College Station, Texas may be a small, university town, but the lively cultural scene and local amenities make it a great place for families as well as those who want the ease of small-town life and the convenience of living close to the vibrant pulse of big cities. Eighty-seven percent of Texas' population lives within a 180-mile radius, so we are in the center of it all in Texas. And our site is nestled in the hub of innovation, representing a source of pride for the area.

Essential Functions:

• Directing and providing technical leadership for the overall manufacturing operations for the monoclonal antibodies or viral vector products and specialty drugs.
• Organizing, managing and improving manufacturing operations activities in support of the development of new products or processes and the manufacture of monoclonal antibodies or viral products according to cGMPs in a timely manner.
• Ensuring the full compliance to OSHA and cGMP regulations of the manufacturing operations at all times and working in concert with QA, Engineering and Materials Management to ensure that the manufacturing operations area is performing as required to meet client commitments.
• Working with the Metrology, Engineering and Facilities groups on site ensuring compliance and effectiveness through maintaining appropriate Engineering standards, maintenance and calibration of equipment according to all required standards.
• Direct manufacturing staff to ensure the timely delivery and right first time execution of manufacturing operations for multiple monoclonal antibodies or viral products in single rooms.
• Maintain the operational facility in the highest level of cGMP compliance per FDA and customer expectations.
• Build, maintain and motivate a multi technology operations team capable of achieving all productivity targets and output requirements to service clients with products on time.
• Assist the Executive Leadership Team in establishing strategic direction for manufacturing resources and activities for TBF/FBF, and setting objectives to maximize the value of the organization.
• Ensure continued operational efficiencies are realized with reliable schedule adherence, lower conversion cost and increased productivity.
• Establish priorities and assure adequate resources to complete projects in a timely manner.
• Provide technical support to the Commercial Development group through participation at customer meetings relating to all technologies.
• Represent the organizational unit as the prime internal and external contact for TBF/FBF site manufacturing operations.
• Complete investigations in a timely manner and ensure root causes are correctly identified.
• Share responsibility for short and long term resources and facility planning, and perform managerial duties as required, e.g. budgets, personnel performance appraisals, etc.
• Work directly with Validation, Quality Assurance, Engineering, and Project Management functional areas to plan and implement the execution of cGMP activities in manufacturing operations for both development processes and commercial operations.
• Monitor and report progress of projects within agreed upon time lines, ensuring client and Company objectives are met.
• Responsible for participating and representing all manufacturing operations in pre-approval inspections, FDA audits and client audits.
• Develop and manage the budget requirements for each fiscal year and organize the purchase of appropriate capital items as required for projects.
• Use Lean Six Sigma tools in day-to-day operations and to improve the operation.
• Report manufacturing and quality performance on a regular (i.e., monthly) basis through the use of various site metrics.
• Develop manufacturing plan and establish procedures for maintaining high standards of manufacturing operations to ensure that products conform to established customer and company quality standards.
• Formulate and recommend manufacturing policies and programs that guide the organization in maintaining and improving its competitive positions and the profitability of the operations.
• Direct and monitor department managers to accomplish goals of the manufacturing plan, consistent with established manufacturing and safety procedures. Act as a liaison between department management/subordinate levels, as well as, executive leadership/department manager levels to inform personnel of communications, decisions, policies, and all matters that affect their performance, attitudes, and results.
• Hire, train, develop and evaluate staff. Take corrective action as necessary on a timely basis and in accordance with Company policy. Ensure compliance with current federal, state, and local regulations in consultation with Human Resources as appropriate.
• Perform other duties and projects as assigned and required.
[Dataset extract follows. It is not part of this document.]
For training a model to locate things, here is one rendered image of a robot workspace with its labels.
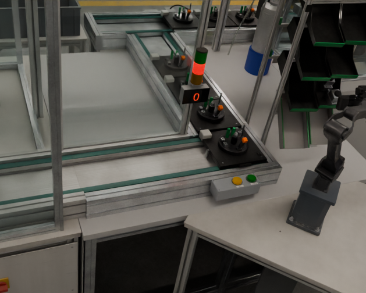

Required Skills & Abilities:

• Clear leadership qualities and demonstrated success in management of change.
• Ability to coordinate, facilitate and organize resources.
• Ability to develop strategic relationships; strong verbal and written communication skills; excellent presentation skills.
• Ability to interpret a variety of instructions furnished in written, oral, diagram, or schedule form.
• Ability to work effectively under pressure to meet deadlines.
• Well organized with ability to handle multiple activities simultaneously.
• Detail oriented and accurate.
• Excellent computer skills and proficient in MS Office (Word, Excel, Outlook, PowerPoint).
• Strong interpersonal skills with an understanding of diverse backgrounds and an emphasis on communication: training, team building, negotiation skills, interdepartmental interactions, leadership and supervision (motivation, directing) and management (planning, budgeting, etc.)
• Ability to hire, train, and develop employees to grow within the organization. 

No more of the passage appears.